The world’s first 35-kilovolt superconducting power cable was put into operation in Shanghai, making China among the global leaders in superconducting transmission applications. The high-capacity superconducting power line, which is so far the world’s longest superconducting cable transmission project with the largest transmission capacity, marks a major breakthrough in core technologies of China’s construction of a new power system.
Installed in the commercial area of Xuhui district, the 1.2-kilometre cable connects two 220 kV substations with a designed current capacity of 2,200 amps. This is also the first superconducting transmission project built by the centrally administered State Grid in the country.
The nation’s largest power provider by generating capacity, the superconducting cables-one of the most revolutionary cutting-edge technologies in the power sector-represent an innovative power transfer technology that has the potential to offer numerous benefits.
The transmission capacity of superconducting cables is much greater than that for conventional cables, but with much less transmission loss. It is also very suitable for power supply in high-load density areas, providing a new solution to the problem of power supply in high-load-density areas of megacities.
– Xie Wei, Chief Engineer, State Grid Shanghai Municipal Electrical Power Co.
One 35 kV superconducting cable transmission line can transmit the same amount of power as a traditional 220 kV power line and saves 70% of underground pipe gallery space. The transmission efficiency of the high-capacity superconducting power lines can provide reliable and stable power to megacity urban centres, he added.
Gan Zizhao, an academician from the Chinese Academy of Engineering, said superconducting cables have always been an important way to solve issues of power supply to superlarge cities amid efforts to push forward power upgrade and transformation in the country.
With a temperature of -196 C, which is the temperature range required for liquid nitrogen liquefaction, the technology can greatly improve losses in power transmission due to a resistance of zero, said the company. The low-temperature superconducting cable project is one of the results of the strategic cooperation between State Grid and the Shanghai Municipal Government in the fields of science and technology.
Previously, Chinese scientists have developed the world’s first prototype of a superconducting hybrid power line, paving the way for the construction of a 2,000km (1,243-mile) line from energy-rich Xinjiang in the country’s far west to its eastern provinces.
The 10-metre, proof-of-concept wire and liquid natural gas hybrid transmission line was up and running at the Chinese Academy of Sciences’ Institute of Electrical Engineering in Beijing last month to show the feasibility of the technology. The line contains a superconducting wire which can transmit nearly 1,000 amps of electric current at more than 18,000 volts with zero resistance.
In a further difference from a traditional power line, the gap between the superconducting wire and the power line’s outer shell is filled by a flow of slowly moving natural gas liquefied at low temperatures – between minus 183 and minus 173 degrees Celsius (minus 279 to minus 297 Fahrenheit).

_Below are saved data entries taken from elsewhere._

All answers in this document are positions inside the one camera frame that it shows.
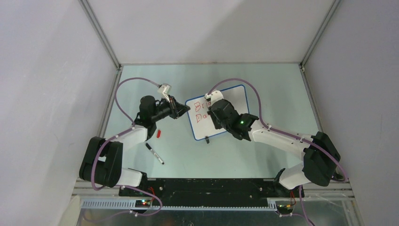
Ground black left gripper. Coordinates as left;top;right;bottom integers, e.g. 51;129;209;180
151;95;190;122

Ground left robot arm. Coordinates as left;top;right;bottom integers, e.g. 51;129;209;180
79;95;190;196

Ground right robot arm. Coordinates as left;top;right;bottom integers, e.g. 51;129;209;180
208;99;340;197

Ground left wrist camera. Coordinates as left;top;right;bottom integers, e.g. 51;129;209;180
157;83;171;96

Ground white blue-framed whiteboard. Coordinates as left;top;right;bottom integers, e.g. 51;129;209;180
185;85;249;141

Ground black whiteboard marker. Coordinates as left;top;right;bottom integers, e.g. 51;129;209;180
145;143;165;165

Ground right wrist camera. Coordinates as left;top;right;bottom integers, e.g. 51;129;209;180
204;90;224;108

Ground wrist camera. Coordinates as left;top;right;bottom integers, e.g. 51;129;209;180
157;83;171;96
204;90;224;108

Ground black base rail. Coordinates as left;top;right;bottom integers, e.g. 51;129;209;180
72;178;356;212

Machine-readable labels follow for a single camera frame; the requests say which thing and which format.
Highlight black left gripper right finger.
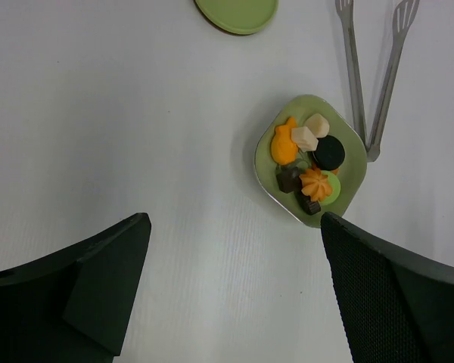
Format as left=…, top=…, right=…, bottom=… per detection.
left=321, top=213, right=454, bottom=362

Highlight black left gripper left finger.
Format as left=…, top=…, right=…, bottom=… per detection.
left=0, top=213, right=151, bottom=362

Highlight orange swirl cookie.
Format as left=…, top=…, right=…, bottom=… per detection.
left=300, top=169, right=333, bottom=202

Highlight black sandwich cookie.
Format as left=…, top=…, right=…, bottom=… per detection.
left=312, top=135, right=345, bottom=170

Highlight brown chocolate cube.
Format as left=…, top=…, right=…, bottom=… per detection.
left=276, top=167, right=302, bottom=194

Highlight beige cube snack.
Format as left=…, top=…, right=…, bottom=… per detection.
left=291, top=126, right=319, bottom=152

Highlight beige round snack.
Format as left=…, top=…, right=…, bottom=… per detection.
left=304, top=113, right=330, bottom=138

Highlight metal serving tongs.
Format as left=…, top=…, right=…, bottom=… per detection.
left=334, top=1, right=420, bottom=163

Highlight green square lunch box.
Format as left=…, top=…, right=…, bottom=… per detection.
left=253, top=95, right=367, bottom=228

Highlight small brown chocolate piece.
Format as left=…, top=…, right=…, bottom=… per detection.
left=294, top=191, right=321, bottom=216

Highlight orange round snack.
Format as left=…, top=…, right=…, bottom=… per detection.
left=311, top=162, right=340, bottom=175

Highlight green round lid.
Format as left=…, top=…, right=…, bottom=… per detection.
left=194, top=0, right=279, bottom=36

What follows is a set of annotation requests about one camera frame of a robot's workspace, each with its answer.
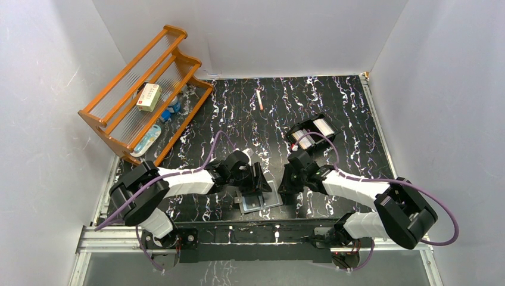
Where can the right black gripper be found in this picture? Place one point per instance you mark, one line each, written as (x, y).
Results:
(285, 186)

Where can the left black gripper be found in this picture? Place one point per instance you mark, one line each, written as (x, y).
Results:
(254, 178)

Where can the black VIP card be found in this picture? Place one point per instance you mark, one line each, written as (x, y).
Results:
(252, 203)

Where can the silver metal card holder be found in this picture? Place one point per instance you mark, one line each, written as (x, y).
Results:
(264, 201)

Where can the black card tray box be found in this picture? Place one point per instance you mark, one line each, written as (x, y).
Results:
(307, 124)

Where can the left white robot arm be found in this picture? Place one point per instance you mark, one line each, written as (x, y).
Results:
(138, 194)

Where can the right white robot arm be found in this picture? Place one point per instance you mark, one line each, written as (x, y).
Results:
(398, 211)

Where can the white card stack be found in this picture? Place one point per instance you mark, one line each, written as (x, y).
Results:
(324, 127)

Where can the pink white pen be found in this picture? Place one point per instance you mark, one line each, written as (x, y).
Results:
(258, 95)

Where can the blue small bottle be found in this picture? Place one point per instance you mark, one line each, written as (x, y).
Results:
(172, 108)

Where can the light blue blister pack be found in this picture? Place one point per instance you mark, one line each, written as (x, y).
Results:
(147, 141)

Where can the orange wooden shelf rack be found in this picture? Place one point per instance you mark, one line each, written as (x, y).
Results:
(160, 79)

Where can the cream medicine box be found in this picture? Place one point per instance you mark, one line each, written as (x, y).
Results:
(149, 96)

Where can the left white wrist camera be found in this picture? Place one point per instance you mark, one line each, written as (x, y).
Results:
(249, 152)

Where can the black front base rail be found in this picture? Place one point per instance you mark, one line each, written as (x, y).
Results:
(263, 240)

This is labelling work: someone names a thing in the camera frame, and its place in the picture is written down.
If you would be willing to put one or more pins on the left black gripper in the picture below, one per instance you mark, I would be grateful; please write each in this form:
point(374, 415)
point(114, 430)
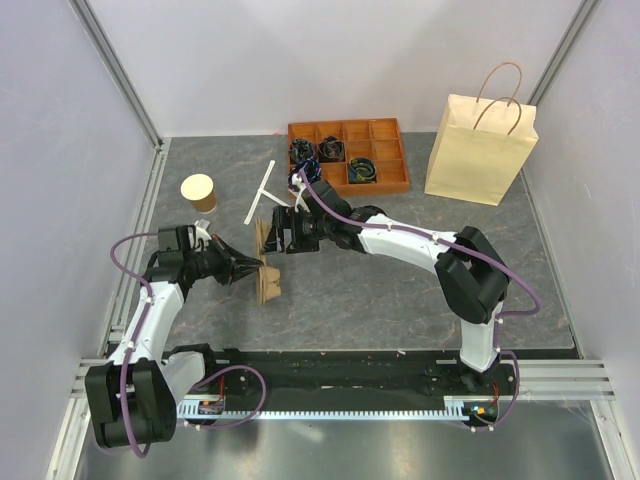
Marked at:
point(229, 261)

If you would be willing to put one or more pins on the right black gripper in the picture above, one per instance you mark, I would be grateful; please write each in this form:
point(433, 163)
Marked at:
point(287, 218)

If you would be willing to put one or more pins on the cardboard cup carrier tray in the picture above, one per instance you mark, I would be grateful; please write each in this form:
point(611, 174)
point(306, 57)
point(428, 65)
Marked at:
point(268, 284)

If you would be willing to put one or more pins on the white straw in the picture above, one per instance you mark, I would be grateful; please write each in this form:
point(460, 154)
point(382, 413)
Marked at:
point(273, 198)
point(257, 198)

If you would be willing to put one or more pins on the kraft paper bag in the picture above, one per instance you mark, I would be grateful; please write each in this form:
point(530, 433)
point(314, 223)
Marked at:
point(480, 147)

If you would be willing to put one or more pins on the black cup lid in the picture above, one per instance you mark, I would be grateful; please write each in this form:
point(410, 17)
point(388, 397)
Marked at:
point(368, 211)

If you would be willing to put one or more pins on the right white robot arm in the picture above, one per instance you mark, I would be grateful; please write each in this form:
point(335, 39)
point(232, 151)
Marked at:
point(465, 263)

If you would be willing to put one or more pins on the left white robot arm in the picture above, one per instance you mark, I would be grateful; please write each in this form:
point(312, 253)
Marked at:
point(133, 397)

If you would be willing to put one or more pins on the blue striped item in tray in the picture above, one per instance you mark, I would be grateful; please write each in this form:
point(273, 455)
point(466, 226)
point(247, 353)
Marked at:
point(310, 167)

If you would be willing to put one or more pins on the dark item in tray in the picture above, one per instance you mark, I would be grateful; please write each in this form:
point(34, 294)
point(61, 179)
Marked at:
point(301, 150)

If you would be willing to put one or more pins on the blue yellow item in tray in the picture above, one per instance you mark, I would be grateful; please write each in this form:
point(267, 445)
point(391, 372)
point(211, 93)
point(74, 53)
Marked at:
point(361, 170)

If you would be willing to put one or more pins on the orange compartment tray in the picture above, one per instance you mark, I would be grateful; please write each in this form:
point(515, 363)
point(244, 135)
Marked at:
point(378, 139)

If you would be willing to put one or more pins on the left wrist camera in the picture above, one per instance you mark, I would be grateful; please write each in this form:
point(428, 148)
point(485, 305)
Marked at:
point(200, 235)

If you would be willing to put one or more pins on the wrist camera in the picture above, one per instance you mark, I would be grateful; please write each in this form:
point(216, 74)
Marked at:
point(200, 235)
point(297, 187)

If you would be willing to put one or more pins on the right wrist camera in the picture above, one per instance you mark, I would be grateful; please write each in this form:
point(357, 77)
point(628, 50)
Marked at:
point(297, 187)

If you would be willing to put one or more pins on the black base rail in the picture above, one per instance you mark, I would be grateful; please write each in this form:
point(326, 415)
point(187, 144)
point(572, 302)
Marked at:
point(429, 372)

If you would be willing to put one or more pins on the grey cable duct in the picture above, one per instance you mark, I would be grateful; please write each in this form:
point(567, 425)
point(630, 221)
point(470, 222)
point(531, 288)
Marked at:
point(193, 410)

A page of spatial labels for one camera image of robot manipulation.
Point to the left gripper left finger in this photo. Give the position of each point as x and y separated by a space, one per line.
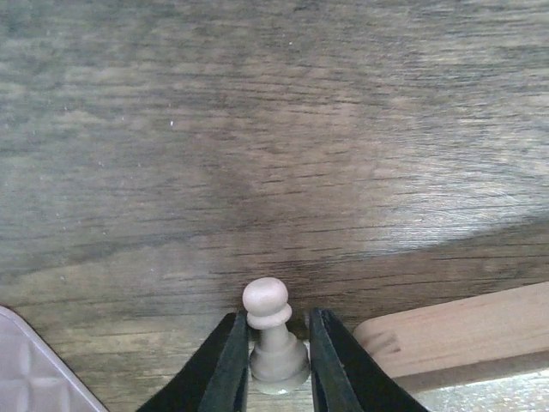
215 378

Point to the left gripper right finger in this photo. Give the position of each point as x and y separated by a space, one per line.
345 377

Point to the light pawn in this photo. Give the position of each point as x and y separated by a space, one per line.
279 361

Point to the wooden chess board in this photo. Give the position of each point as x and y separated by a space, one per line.
485 353

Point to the left metal tray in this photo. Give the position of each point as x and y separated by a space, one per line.
33 377

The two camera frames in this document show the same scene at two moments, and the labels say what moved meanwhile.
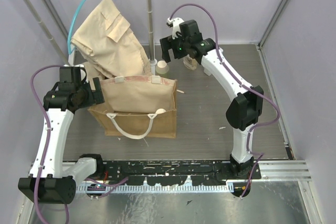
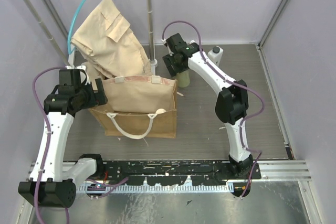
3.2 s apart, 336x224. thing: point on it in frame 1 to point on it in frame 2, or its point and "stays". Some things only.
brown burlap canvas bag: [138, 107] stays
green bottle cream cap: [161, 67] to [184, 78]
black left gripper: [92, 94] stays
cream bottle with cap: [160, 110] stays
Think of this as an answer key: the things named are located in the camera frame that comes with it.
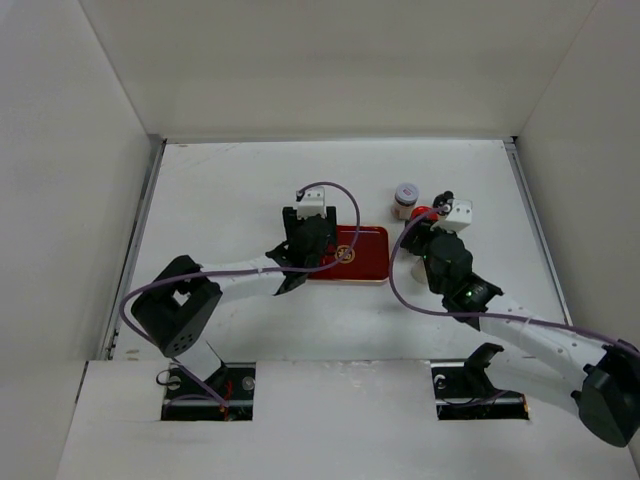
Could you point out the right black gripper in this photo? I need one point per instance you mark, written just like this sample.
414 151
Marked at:
422 230

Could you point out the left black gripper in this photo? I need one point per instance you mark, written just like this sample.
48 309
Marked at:
292 221

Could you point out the white salt grinder black cap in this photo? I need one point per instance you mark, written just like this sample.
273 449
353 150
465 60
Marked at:
443 199

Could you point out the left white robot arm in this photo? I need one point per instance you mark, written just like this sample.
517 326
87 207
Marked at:
174 316

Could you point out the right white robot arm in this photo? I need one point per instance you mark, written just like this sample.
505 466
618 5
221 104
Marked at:
583 372

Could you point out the red lacquer tray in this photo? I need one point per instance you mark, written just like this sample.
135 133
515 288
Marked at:
368 262

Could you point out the pink spice jar grey lid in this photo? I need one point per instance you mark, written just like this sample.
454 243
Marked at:
406 196

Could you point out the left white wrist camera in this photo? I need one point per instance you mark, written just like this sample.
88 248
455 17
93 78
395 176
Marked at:
310 202

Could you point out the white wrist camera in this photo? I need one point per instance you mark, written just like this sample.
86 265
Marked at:
310 202
458 217

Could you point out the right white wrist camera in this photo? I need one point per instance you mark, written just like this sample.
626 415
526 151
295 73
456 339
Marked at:
458 217

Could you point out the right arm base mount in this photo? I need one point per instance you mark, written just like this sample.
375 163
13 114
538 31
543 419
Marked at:
463 391

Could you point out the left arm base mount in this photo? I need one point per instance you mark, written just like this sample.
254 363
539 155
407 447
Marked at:
229 396

This allows the line to transfer electricity and fossil fuel at the same time.
The superconductor and natural gas hybrid line offered a possible solution, Zhang said. The loss of electricity over the superconducting wire would be almost zero because of the elimination of resistance to the movement of electrons.
The transport of liquefied natural gas would also be efficient because one cubic metre (1,000 litres) of it would be equivalent to 600 cubic metres of the same fuel in gas form. The temperature needed for liquefaction of natural gas is almost identical to that required for the occurrence of superconductivity, at about minus 163 degrees.
Wang Gengchao, professor of physics at East China University of Science and Technology in Shanghai, said the combination was a smart idea. Superconducting materials are not new but their applications have been limited by the difficulty and cost of creating and maintaining a low-temperature environment.